Her timing had been so horribly wrong. There had been weeks before he’d gone when she could have told him how much she loved him, and when he’d casually suggested that she go with him she’d begun to hope.
But in love with him though she was, her loyalties to the practice, his father, her father and to the place she loved most on earth had made her refuse. Hoping all the time that he would change his mind about working abroad if only for a little while, and begin to see her as something other than just a face at the practice.
When she opened the door to leave there was a chill wind blowing and Nathan took a jacket of his off a hook in the hall and wrapped it around her protectively. When she looked up at him from the circle of his arms it was there again, the awareness that was so strong between them. Turning it into trivia before it took hold of them again, she said, ‘My door is only yards away. I’m not going to catch cold.’

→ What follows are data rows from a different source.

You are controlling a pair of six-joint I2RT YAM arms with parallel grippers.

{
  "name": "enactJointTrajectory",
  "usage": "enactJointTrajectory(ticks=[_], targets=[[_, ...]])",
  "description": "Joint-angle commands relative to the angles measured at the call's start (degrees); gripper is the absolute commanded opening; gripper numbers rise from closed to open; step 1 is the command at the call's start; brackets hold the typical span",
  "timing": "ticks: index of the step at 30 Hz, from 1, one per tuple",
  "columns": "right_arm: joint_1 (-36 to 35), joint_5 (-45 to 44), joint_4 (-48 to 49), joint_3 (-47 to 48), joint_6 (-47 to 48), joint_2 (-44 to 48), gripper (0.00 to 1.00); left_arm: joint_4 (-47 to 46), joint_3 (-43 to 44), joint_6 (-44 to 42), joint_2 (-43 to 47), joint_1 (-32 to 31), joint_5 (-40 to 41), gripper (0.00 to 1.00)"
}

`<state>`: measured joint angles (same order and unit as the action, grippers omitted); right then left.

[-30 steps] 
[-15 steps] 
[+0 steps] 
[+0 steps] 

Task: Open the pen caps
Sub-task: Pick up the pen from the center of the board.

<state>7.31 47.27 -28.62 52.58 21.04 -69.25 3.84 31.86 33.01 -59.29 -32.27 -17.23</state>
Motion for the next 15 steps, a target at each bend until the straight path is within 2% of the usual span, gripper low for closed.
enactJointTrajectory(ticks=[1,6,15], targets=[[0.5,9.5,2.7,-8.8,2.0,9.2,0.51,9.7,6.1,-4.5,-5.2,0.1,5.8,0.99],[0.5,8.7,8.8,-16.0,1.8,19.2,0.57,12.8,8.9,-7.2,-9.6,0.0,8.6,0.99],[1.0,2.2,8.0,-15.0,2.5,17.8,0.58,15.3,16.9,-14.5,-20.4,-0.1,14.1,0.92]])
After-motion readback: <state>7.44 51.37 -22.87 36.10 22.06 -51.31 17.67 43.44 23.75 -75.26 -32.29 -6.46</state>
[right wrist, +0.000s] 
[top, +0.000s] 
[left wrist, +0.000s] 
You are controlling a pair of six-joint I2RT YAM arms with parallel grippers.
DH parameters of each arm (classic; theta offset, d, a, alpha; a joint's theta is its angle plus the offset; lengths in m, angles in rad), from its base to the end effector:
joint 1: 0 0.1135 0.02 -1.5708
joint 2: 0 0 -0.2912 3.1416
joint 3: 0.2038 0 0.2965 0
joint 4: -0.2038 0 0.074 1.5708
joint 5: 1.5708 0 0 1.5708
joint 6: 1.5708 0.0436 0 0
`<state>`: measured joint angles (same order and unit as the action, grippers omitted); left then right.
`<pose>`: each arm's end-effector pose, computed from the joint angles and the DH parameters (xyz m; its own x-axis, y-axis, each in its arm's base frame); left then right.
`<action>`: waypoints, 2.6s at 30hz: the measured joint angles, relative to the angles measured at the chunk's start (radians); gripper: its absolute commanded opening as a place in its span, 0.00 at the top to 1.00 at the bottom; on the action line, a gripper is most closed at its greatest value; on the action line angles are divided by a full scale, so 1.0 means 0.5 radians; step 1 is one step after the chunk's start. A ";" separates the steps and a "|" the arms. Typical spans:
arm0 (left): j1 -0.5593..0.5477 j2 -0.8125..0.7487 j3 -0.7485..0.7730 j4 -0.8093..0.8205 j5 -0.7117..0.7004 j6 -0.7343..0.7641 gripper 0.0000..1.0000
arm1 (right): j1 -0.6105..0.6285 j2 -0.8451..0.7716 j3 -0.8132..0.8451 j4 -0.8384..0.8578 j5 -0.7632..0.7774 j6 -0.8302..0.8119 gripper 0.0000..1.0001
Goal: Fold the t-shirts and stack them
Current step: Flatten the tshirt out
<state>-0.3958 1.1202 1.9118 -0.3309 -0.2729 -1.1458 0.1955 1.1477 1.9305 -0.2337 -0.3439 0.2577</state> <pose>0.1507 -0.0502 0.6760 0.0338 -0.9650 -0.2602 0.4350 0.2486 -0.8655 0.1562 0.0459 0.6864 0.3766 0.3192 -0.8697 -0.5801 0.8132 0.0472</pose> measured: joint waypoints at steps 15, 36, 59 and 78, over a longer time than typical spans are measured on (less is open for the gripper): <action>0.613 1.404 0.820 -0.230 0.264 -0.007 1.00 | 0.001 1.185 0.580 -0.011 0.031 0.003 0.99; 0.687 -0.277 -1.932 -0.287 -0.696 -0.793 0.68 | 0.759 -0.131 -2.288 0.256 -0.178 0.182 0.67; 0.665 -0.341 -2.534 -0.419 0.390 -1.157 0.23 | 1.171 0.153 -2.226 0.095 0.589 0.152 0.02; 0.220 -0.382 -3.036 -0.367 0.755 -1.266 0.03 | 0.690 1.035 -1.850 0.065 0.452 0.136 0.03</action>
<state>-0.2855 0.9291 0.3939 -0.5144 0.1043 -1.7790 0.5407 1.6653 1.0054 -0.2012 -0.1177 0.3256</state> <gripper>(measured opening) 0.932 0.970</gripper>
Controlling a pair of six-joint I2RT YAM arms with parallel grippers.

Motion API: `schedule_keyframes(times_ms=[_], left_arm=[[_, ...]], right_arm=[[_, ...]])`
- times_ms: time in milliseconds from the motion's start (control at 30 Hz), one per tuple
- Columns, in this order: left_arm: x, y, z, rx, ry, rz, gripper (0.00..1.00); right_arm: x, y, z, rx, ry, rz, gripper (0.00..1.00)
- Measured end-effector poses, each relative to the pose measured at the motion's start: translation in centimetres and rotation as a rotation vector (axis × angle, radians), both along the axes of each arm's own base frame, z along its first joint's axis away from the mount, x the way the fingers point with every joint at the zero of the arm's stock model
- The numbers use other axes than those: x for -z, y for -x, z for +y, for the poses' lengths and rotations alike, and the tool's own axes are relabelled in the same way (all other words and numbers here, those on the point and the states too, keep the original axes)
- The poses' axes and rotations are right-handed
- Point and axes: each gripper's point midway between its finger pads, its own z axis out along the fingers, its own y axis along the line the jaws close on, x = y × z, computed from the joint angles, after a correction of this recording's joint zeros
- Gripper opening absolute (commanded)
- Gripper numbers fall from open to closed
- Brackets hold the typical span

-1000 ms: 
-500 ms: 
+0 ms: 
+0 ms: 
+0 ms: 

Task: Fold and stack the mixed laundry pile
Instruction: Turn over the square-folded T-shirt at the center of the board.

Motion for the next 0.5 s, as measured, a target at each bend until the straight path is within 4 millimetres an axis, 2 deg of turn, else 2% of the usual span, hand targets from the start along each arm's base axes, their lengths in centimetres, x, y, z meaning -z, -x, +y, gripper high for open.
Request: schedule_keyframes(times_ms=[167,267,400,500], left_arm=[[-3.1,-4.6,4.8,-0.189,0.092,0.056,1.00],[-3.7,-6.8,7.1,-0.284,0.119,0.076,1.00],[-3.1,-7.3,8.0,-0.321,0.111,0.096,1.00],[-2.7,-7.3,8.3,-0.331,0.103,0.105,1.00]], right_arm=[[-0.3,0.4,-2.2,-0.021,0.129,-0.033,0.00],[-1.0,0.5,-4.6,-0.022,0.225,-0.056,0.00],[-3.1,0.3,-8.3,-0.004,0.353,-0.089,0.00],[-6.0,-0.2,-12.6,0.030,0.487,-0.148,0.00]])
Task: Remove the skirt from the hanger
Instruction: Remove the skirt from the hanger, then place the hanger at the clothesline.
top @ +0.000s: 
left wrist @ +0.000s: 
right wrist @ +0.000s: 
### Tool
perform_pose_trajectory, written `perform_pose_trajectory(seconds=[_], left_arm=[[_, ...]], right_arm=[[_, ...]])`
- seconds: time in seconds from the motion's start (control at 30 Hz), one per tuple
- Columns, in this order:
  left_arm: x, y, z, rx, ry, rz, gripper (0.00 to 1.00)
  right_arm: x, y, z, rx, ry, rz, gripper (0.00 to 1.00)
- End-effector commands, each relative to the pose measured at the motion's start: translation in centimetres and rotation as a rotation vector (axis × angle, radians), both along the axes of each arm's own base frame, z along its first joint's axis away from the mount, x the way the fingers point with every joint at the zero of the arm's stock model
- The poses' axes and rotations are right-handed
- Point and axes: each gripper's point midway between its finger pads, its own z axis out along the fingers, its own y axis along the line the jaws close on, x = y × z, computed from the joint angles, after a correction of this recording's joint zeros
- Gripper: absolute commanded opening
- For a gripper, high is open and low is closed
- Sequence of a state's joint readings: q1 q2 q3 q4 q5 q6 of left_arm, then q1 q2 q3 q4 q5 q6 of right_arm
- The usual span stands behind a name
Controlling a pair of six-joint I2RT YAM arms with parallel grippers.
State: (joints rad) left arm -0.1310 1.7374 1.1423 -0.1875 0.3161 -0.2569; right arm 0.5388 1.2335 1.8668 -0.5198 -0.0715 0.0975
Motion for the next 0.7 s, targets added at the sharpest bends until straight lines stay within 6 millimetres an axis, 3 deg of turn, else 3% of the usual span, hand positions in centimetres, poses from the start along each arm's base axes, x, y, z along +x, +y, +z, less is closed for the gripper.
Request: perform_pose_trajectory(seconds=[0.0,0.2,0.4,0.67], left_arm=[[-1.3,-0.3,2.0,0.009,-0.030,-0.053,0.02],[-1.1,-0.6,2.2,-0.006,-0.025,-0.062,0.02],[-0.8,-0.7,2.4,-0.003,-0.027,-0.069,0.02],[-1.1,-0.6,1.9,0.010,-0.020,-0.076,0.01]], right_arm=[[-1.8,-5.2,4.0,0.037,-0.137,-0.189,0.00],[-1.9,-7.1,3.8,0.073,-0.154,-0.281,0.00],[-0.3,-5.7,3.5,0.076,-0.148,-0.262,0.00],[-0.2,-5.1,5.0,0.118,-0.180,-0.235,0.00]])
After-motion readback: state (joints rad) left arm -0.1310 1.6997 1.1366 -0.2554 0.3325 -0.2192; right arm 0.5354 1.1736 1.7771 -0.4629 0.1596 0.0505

‘Nevertheless,’ he said, releasing her from his hold, ‘you wouldn’t be out in it even for such a short distance if it wasn’t for my affairs, and there’s no rush to return the jacket. I have others.’
He gave her a gentle push. ‘Away with you, and thanks for the food. It would seem that the next time we dine together will be at Friday night’s bonfire, subject to Toby not being too tired. Every time I think about what he has recovered from I feel weak with thankfulness.’
‘Yes, you must be,’ she said gently. ‘I was only on the outside of things and I was transfixed with horror, so what it must have been like for you I shudder to think.’